第七章
夏休みになり、学校では受験に向けての補習授業が始まった。とはいうものの強制参加ではなく自由参加だったので、僕はどこよりも涼しくて静かな図書館に、朝からずっと篭もりっ放しになった。補習が終わればいつものように小夜子も図書館に来るものと勝手に思っていたが、三日経っても彼女は現れなかった。携帯でメールして訳を訊けばいいものを、変なところで意地を張る癖がある僕は、彼女の方からメールが来るのをずっと待っていた。しかしあちらもかなりの強敵で、メールが来たのは一週間経ってからだった。美大受験に向けてアートスクールにデッサンを習いに行っているので、当分の間、図書館へは行けないという内容だった。これが一週間も待ち望んでいたメールの内容かと思うと腹が立って仕方がなかった。「ごめんね」くらい一言あっても良さそうなものだ。それはそうと、小夜子の誕生日が三日後に迫っていた。「八月三日は絶対空けておいてくれ」と彼女にメールを返した。

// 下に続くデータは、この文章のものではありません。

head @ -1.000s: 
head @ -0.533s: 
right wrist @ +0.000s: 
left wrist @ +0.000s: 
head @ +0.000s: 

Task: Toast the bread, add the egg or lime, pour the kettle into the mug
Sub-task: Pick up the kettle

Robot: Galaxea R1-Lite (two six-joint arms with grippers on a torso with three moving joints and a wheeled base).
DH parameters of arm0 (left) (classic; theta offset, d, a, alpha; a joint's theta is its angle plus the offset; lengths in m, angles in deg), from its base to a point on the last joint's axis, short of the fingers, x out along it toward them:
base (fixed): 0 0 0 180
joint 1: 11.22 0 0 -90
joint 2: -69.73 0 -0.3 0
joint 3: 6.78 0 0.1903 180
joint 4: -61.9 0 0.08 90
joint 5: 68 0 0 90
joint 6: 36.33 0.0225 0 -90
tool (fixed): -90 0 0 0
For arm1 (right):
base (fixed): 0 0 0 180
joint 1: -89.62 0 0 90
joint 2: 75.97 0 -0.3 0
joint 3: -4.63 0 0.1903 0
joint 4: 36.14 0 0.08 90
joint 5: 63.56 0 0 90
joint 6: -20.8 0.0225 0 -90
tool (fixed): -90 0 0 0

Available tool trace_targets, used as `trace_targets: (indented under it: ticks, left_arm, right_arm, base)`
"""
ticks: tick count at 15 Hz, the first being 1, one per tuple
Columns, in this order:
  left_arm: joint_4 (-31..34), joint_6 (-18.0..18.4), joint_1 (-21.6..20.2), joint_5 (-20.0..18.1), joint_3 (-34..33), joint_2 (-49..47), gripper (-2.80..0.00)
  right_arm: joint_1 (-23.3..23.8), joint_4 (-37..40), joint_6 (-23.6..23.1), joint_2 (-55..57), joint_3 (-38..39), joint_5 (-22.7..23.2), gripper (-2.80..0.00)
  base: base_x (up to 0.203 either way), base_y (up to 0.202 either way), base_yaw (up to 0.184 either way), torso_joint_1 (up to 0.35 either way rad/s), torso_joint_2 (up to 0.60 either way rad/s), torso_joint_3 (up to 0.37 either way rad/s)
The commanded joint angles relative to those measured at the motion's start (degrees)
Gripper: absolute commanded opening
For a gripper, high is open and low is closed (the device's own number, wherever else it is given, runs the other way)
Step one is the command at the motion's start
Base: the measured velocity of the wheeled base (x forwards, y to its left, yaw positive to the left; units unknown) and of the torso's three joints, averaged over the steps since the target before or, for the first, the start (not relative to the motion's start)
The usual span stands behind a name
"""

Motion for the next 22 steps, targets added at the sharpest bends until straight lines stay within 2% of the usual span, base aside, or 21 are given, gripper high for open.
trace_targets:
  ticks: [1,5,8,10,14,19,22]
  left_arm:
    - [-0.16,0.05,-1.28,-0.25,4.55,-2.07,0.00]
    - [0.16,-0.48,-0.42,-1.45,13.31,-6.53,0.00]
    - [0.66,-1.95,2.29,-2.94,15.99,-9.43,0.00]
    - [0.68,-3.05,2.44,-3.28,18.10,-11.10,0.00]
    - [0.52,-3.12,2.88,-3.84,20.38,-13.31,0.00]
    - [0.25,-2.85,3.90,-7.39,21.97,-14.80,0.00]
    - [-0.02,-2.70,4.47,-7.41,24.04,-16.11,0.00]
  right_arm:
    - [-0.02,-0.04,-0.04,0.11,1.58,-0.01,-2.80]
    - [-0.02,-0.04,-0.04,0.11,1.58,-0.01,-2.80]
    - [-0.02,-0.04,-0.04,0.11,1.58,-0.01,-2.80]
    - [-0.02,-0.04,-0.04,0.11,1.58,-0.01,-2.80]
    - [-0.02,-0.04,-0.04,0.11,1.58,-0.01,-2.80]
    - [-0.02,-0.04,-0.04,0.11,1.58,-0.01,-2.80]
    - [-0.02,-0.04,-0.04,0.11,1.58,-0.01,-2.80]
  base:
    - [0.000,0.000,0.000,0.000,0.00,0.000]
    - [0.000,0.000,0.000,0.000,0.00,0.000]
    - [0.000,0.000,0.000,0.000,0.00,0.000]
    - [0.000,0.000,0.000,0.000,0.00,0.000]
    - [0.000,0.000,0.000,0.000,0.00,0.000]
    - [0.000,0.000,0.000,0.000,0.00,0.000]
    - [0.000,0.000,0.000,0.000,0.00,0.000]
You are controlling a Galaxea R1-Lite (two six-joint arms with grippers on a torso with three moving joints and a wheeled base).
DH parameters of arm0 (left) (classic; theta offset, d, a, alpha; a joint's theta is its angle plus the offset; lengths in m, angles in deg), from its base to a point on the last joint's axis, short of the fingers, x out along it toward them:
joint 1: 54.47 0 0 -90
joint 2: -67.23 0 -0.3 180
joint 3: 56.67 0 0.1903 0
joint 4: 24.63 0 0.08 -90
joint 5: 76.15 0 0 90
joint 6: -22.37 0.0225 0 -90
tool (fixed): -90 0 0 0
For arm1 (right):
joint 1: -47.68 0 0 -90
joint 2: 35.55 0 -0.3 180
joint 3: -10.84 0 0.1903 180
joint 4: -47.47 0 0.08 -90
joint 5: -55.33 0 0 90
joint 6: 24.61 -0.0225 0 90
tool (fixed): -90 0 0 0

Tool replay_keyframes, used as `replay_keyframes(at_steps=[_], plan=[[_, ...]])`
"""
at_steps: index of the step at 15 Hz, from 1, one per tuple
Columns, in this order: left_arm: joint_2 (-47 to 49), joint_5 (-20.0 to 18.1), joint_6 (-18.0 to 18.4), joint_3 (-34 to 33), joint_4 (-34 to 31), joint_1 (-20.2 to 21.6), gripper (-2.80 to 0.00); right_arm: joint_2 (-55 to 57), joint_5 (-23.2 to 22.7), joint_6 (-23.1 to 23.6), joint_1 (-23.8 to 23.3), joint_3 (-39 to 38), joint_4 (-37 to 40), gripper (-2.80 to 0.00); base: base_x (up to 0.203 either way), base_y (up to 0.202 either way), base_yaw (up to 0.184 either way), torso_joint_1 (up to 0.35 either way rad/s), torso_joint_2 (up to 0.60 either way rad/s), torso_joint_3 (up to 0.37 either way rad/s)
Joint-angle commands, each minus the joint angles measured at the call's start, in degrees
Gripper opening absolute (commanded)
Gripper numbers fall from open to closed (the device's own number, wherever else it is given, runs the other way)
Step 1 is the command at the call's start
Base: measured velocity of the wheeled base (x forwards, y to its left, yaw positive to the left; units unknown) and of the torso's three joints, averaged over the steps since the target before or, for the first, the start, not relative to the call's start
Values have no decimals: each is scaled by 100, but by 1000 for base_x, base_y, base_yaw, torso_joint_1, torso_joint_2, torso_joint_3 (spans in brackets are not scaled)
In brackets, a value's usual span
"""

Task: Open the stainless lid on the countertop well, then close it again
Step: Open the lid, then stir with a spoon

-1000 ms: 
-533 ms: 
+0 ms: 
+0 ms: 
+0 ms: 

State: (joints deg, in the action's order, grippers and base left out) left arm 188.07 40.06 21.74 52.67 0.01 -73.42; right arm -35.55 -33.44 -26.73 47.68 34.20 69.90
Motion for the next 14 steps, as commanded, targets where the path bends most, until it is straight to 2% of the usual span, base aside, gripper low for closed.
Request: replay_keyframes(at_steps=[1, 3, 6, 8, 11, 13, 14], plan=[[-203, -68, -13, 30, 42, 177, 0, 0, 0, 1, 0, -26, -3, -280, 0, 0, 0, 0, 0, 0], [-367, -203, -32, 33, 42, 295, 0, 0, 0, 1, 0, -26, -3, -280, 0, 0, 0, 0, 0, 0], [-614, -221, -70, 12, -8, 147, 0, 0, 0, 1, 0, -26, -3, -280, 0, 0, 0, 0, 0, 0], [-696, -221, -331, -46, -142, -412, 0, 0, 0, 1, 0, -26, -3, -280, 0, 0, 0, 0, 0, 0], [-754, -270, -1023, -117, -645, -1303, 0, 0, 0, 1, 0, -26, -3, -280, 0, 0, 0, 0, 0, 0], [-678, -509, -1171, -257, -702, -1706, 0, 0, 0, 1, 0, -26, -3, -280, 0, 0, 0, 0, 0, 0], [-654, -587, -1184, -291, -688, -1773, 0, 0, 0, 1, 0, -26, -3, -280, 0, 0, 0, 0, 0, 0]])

しかし、女の子に誕生日プレゼントをするなんて生まれて初めてのことで、まったくどうしていいのか分からない。仕方ないので姉の澪に相談することにした。姉は「じゃあ、うちの商品を適当に選んで包んであげるよ」とのたまった。翌日、姉は綺麗にラッピングされた四角い箱と、それとご丁寧に請求書を回してきた。請求書の金額は五千二百円だった。一月三千円しか小遣いを貰っておらず、しかもほとんど惣菜パンに消えていたので、これは大変なことになったと思った。姉はそういう事情を察してくれたのか「出世払いでいいよ」と言ってくれた。捨てる神あれば拾う神ありだ。「姉ちゃん、あんたは神様のような人だ」と煽てていたら、彼女は、「気色悪いから止めろ」と言って僕の頭を蝿叩きで叩いた。しかし、それだけでは何だか自分の気が済まないというか、姉の選んだものだけではあんまりだと思ったので、金が無いなりの工夫をすることにした。